Another extension of this project also commands that future courses dealing with “religion and ecology” must also always deal with ethical ambiguity and ecological despair. As the common response to “getting into” ecological issues is one of overwhelming sadness and despair, we as educators need to be prepared to deal with this. Likewise, we also need to be prepared to teach how to live out of glass houses, as hypocrites and as imposters. What I mean is that most of us (and our students) do live in a world where our lives are made possible by the very technologies and habits that we critique. This is not lost on our students who, though often multitasking, are always ready to point out inconsistencies. I think it is important to own, name, and confess our own ecological sins as we teach these courses. None of us lives in the utopias we hope for, but if anything, religion is about maintaining hope amidst despair and working toward some vision of a “better” future. Thus, this ambiguity and despair can also provide a teaching moment for channeling religion, technologies, and the rest of the natural world in the classroom.   

Resources

Bedford, Nancy. “Little Moves against Destructiveness: Theology and the Practice of Discernment” in D. Bass and M. Volf, eds. Practicing Theology: Beliefs and Practices in Christian Life. Grand Rapids, MI: Eerdmans, 2001: 157–181.

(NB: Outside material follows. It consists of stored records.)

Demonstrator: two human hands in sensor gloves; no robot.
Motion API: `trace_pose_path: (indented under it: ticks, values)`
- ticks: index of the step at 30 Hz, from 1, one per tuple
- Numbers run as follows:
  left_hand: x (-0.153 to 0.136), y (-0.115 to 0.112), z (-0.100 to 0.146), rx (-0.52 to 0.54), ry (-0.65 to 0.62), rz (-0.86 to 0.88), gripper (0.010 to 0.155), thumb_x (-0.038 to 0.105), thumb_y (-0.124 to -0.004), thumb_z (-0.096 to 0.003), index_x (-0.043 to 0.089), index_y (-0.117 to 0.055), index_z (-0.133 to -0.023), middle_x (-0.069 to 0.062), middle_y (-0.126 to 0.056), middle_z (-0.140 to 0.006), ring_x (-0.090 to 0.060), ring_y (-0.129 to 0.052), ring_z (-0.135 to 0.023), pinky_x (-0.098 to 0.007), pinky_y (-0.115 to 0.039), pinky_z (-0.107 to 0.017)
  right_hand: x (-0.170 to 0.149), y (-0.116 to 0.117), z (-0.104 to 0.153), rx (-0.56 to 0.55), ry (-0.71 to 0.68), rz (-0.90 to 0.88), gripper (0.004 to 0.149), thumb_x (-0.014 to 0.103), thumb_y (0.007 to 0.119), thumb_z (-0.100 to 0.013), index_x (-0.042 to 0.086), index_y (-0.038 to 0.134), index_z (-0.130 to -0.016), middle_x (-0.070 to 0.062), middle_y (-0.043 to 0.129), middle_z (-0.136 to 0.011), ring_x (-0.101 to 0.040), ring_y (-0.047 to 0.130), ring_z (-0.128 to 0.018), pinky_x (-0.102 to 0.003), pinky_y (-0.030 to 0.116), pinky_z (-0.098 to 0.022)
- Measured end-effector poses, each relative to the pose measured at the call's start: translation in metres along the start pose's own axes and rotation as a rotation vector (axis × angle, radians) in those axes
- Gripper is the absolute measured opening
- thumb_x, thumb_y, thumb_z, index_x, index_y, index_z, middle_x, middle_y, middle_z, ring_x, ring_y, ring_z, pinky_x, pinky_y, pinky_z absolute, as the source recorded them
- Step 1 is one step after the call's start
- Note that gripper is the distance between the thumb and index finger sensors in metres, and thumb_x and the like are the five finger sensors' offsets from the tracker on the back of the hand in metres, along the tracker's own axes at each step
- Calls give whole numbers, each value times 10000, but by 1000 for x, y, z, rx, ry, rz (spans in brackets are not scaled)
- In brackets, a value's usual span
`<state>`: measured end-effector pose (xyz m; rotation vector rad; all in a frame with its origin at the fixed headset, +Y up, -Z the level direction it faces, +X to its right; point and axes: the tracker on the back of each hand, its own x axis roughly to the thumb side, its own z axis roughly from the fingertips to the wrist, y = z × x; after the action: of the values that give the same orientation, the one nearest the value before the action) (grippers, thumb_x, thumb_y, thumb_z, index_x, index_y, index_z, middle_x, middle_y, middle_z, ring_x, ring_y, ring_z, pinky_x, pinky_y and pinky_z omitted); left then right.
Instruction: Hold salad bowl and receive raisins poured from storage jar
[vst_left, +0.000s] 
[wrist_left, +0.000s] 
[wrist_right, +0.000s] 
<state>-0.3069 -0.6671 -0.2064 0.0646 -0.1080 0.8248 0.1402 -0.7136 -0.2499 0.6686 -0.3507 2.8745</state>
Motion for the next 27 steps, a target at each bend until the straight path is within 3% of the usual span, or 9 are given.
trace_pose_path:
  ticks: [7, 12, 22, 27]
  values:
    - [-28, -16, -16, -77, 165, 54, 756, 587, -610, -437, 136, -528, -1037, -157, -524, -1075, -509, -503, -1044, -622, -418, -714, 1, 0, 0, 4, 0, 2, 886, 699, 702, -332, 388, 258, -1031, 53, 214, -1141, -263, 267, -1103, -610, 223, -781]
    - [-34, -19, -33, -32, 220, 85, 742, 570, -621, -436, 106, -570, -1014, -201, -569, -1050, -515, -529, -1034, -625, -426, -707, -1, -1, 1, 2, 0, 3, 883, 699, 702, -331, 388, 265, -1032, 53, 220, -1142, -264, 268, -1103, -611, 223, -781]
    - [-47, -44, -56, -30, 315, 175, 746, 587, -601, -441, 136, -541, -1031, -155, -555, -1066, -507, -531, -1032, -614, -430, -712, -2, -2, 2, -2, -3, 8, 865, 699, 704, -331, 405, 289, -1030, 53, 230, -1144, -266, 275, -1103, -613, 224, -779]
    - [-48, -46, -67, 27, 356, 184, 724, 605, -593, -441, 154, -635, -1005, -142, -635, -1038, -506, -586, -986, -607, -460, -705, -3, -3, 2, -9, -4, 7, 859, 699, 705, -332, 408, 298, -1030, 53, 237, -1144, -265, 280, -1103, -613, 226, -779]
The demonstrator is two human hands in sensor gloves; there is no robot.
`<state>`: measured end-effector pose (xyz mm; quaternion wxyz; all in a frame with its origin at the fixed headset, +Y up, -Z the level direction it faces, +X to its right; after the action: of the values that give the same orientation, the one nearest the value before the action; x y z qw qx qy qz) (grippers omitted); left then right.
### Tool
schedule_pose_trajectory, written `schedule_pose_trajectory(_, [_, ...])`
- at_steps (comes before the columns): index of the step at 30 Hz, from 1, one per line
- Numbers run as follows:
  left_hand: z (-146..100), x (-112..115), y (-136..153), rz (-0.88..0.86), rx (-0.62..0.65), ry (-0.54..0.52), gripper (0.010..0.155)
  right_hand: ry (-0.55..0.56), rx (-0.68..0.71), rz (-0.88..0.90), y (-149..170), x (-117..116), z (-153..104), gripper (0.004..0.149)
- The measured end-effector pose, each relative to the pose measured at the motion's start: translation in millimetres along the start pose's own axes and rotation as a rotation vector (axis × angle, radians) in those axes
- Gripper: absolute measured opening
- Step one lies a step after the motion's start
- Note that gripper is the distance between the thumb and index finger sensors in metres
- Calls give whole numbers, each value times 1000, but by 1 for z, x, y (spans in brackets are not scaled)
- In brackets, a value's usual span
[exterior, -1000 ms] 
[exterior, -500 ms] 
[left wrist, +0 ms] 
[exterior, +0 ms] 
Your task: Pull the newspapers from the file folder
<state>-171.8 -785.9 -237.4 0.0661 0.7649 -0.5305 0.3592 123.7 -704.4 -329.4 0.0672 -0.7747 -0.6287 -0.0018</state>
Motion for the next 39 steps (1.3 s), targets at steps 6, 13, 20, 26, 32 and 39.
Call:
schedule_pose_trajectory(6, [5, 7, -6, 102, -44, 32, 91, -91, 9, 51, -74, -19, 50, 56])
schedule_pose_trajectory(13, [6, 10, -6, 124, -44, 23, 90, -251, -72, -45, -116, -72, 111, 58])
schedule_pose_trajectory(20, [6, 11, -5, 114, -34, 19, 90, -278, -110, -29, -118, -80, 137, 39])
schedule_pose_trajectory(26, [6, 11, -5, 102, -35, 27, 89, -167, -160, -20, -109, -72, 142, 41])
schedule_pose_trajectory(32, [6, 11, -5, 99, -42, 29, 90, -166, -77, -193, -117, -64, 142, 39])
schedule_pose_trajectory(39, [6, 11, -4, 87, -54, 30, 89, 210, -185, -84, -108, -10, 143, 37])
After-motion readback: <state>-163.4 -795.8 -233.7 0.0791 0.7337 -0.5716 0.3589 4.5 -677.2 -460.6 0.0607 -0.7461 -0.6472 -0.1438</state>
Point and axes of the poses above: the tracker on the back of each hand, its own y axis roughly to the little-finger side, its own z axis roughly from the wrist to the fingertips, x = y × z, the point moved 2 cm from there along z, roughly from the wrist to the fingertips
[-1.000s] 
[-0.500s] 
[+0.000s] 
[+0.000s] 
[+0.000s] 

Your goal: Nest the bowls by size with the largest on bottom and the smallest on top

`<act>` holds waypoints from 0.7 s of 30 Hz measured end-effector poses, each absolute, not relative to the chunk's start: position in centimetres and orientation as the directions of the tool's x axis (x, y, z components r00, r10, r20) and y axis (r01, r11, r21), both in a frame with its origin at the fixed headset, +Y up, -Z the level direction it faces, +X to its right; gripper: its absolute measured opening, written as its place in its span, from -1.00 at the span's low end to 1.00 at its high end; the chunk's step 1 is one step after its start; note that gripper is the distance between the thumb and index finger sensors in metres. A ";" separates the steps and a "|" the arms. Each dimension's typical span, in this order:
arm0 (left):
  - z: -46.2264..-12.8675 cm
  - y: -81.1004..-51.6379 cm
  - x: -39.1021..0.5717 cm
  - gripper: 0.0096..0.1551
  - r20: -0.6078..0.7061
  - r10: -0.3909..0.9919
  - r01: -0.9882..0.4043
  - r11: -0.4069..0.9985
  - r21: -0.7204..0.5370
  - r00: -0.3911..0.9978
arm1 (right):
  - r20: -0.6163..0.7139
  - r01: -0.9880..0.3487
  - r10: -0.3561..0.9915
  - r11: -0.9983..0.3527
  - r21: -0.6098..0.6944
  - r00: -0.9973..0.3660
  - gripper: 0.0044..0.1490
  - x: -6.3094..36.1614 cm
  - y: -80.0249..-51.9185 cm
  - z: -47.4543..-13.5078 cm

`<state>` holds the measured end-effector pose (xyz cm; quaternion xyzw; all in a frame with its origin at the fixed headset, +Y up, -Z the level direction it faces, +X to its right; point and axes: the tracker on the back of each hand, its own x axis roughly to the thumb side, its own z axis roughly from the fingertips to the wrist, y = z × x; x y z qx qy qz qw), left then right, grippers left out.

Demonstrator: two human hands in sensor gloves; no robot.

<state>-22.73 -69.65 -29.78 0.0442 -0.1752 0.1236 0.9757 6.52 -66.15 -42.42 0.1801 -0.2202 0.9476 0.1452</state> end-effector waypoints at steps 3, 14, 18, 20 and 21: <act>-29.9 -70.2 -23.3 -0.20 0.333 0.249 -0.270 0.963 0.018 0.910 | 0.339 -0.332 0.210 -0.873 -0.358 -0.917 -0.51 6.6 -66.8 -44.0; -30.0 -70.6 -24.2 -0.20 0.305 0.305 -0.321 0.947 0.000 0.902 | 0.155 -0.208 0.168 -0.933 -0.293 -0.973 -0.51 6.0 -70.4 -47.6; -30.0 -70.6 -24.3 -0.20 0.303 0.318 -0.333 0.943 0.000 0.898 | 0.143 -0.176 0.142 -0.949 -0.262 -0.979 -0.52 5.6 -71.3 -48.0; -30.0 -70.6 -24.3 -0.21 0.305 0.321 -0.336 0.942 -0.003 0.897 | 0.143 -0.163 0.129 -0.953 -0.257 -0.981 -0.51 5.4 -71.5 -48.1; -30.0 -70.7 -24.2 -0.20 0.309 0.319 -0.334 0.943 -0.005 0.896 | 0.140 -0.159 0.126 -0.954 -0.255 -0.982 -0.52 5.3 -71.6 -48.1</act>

Clark, Andy. Natural-Born Cyborgs: Minds, Technologies, and the Future of Human Intelligence. Oxford: Oxford University Press, 2004.

Herzfeld, Noreen. Technology and Religion: Remaining Human in a Co-Created World. Philadelphia: Templeton, 2009.

Swedish, Margaret. “Spirituality and Ecological Hope.”

Tapscott, Don. Grown Up Digital: How the Net Generation Is Changing Your World. New York: McGraw Hill, 2009.

Tweed, Thomas. Crossing and Dwelling: A Theory of Religion. Boston: Harvard University Press, 2006.